Return every line from the listing where the word "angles" occurs.

Provided material:
·····
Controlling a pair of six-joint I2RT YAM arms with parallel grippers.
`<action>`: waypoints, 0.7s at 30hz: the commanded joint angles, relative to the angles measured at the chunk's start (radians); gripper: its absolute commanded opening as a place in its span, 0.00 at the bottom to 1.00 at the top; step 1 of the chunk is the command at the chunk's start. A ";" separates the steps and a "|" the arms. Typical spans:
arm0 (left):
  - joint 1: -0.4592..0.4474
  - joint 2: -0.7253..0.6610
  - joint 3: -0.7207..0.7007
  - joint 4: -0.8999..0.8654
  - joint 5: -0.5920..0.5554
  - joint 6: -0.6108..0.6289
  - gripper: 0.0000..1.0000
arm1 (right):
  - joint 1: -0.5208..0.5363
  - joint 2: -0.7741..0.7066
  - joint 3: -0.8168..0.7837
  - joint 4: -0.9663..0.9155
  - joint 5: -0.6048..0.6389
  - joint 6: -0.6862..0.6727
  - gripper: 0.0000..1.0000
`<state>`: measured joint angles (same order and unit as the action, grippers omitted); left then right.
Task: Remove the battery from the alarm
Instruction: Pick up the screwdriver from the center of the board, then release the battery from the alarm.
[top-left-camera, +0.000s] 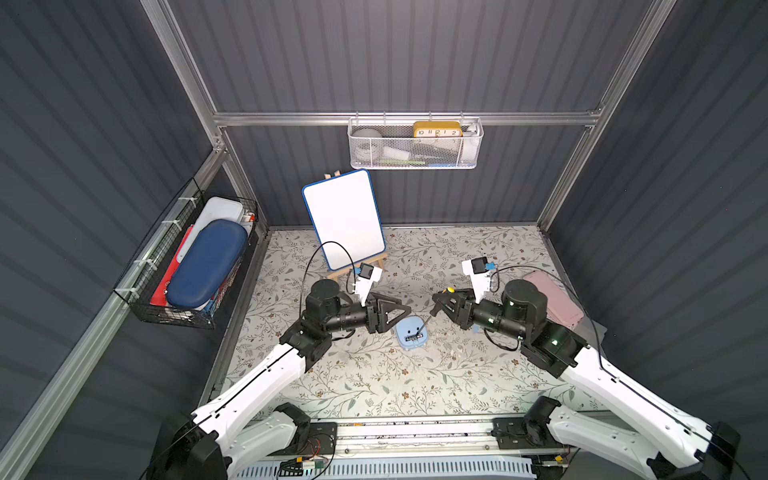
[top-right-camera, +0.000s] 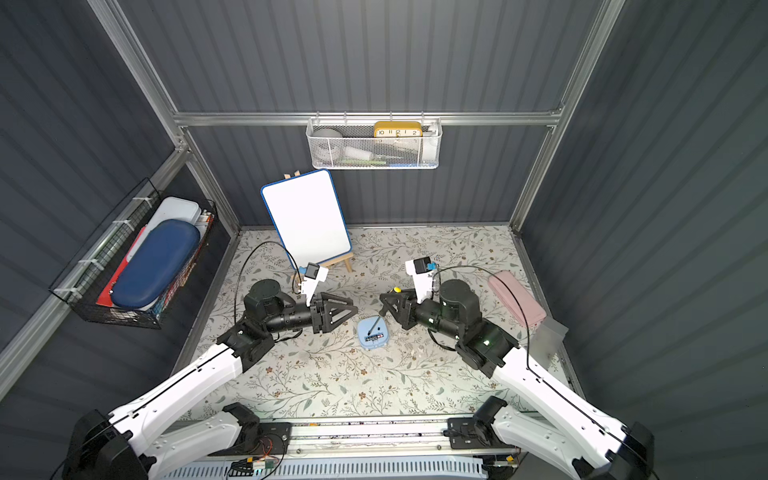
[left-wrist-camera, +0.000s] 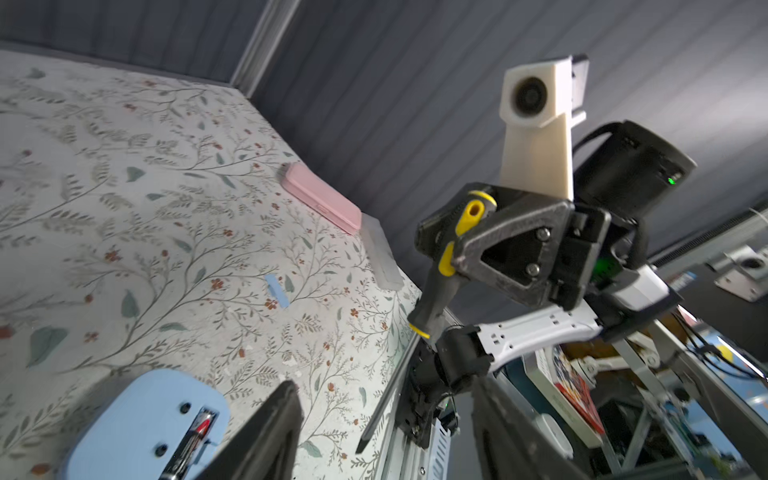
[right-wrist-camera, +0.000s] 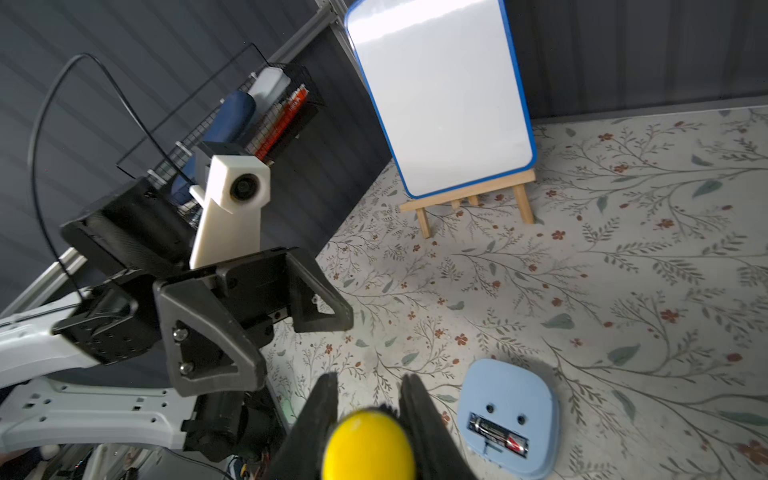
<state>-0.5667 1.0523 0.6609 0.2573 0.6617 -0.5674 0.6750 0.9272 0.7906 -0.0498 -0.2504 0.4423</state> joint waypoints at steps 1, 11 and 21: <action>0.004 0.029 -0.055 -0.085 -0.210 -0.103 0.63 | 0.007 0.032 -0.075 0.016 0.120 -0.048 0.00; 0.004 0.306 0.001 -0.210 -0.347 -0.163 0.43 | 0.001 0.144 -0.188 0.245 0.311 -0.077 0.00; 0.004 0.416 0.072 -0.240 -0.396 -0.168 0.41 | -0.001 0.232 -0.148 0.261 0.310 -0.096 0.00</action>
<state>-0.5667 1.4372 0.6952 0.0391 0.2832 -0.7319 0.6769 1.1564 0.6048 0.1680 0.0490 0.3603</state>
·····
Answer to this task:
`<action>`: waypoints, 0.7s at 30hz: the commanded joint angles, relative to the angles measured at the chunk's start (radians); gripper: its absolute commanded opening as a place in its span, 0.00 at the bottom to 1.00 at the top; step 1 of the chunk is the command at the chunk's start. A ";" separates the steps and a "|" the arms. Typical spans:
`<state>`: measured joint angles (same order and unit as the action, grippers omitted); left then right.

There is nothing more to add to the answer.